Since French president Emmanuel Macron announced his plans to raise the retirement age from 62 to 64 in January, anti-reform demonstrations have swept across France. And young people have increasingly been on the frontline
For many young people the world over, retirement is an abstract idea. Faced with issues like global warming and unemployment, Gen Z have enough on their plates to start thinking about pensions.
Since French president Emmanuel Macron announced his plans to raise the retirement age from 62 to 64 in January, anti-reform demonstrations have swept across France. And young people have increasingly been on the frontline.
Our reporter Anelise Borges went to Paris to find out why.
Whilst some young people are concerned about Macron’s reform, many say they are taking to the streets to express a more general sense of discontent.
Romane, a 21-year-old student, told Anelise: ‘We are against all of the government’s policies. [...] What’s at stake is much wider [than the reform].’
Parallels with May 68
Political analyst Philippe Moreau-Chevrolet reiterated this idea: ‘There is a parallel to be drawn with May 68 [protests] because in 1968 we had an old president, De Gaulle, who mattered to an older generation, but not to the young generation. And it’s the same with Emmanuel Macron - he is the president of the old.’
59.2% of 18-24-year-olds voted for Macron in the second round of the 2022 presidential election, but 41% of this age group didn’t vote at all. We also mustn't forget those who weren’t old enough to vote last year.

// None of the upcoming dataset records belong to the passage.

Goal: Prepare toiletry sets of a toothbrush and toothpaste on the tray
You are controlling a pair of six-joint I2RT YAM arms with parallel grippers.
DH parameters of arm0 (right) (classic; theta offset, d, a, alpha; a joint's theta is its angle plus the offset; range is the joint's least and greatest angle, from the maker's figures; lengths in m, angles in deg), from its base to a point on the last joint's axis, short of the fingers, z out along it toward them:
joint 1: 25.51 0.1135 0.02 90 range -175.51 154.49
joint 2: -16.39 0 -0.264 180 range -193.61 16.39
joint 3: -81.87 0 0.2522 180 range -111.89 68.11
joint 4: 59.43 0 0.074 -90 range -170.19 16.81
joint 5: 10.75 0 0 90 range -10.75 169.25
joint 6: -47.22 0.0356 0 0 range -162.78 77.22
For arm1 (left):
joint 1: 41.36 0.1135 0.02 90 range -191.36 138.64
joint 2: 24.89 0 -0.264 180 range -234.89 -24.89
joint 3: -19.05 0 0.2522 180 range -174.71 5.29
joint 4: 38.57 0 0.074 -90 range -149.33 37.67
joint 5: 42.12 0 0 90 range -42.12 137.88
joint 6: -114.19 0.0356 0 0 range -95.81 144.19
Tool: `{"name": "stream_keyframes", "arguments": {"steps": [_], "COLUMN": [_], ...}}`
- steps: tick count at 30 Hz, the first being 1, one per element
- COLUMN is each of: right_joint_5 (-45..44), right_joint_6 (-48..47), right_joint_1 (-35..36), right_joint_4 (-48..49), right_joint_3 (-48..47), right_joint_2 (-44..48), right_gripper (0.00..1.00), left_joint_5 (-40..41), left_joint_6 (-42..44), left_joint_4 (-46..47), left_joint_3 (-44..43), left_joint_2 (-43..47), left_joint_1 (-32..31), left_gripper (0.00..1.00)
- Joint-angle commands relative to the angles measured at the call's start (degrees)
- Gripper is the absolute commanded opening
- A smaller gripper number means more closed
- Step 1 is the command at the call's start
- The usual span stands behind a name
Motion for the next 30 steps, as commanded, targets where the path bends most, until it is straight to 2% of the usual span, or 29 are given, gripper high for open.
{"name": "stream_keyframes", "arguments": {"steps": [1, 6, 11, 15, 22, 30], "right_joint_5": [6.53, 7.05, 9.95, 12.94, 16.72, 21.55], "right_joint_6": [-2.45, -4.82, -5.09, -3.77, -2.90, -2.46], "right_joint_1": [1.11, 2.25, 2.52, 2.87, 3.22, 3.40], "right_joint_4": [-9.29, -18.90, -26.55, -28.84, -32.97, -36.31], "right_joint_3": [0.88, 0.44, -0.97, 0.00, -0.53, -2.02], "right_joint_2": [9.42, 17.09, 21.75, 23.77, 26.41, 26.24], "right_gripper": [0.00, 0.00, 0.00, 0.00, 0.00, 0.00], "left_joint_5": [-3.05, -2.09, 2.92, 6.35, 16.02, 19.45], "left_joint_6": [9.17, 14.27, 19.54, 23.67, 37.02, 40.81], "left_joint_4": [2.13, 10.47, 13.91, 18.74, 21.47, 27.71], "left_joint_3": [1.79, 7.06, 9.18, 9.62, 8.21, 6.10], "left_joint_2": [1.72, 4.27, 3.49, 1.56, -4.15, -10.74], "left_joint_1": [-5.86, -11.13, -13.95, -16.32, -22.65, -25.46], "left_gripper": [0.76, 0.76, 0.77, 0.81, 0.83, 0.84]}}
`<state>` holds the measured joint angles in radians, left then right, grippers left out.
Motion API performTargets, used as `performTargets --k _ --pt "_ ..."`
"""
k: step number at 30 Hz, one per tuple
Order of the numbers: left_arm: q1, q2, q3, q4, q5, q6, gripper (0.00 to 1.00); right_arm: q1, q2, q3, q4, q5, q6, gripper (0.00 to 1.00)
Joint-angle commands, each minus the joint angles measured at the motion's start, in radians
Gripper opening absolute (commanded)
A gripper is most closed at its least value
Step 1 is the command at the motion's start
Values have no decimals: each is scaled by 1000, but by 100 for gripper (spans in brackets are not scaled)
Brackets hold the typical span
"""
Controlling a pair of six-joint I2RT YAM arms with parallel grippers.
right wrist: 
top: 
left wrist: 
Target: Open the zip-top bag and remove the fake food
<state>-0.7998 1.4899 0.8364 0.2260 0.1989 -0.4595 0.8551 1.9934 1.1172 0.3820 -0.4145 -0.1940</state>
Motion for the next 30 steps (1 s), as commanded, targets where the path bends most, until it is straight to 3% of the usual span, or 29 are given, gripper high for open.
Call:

Many young protesters also believe they are defending their right to influence government decision-making. In order to pass his reform, President Macron bypassed parliament by resorting to article 49.3 of the French constitution, a move that opponents view as a threat to democracy. Whilst the government says their approach was legitimate and necessary, some feel that Macron is becoming increasingly autocratic.
Stakes are rising
It’s also true that young people, mostly without full-time jobs and families, often have less to lose when demonstrating. That said, as the anti-reform rallies become more violent, the stakes are rising. In Paris, Anelise spoke to several young protesters who had been placed in police custody.
18-year-old Solal told her: ‘They [the police] caught me and hit me. [...] Their aim is obviously to discourage us. [...] But this shouldn’t happen.’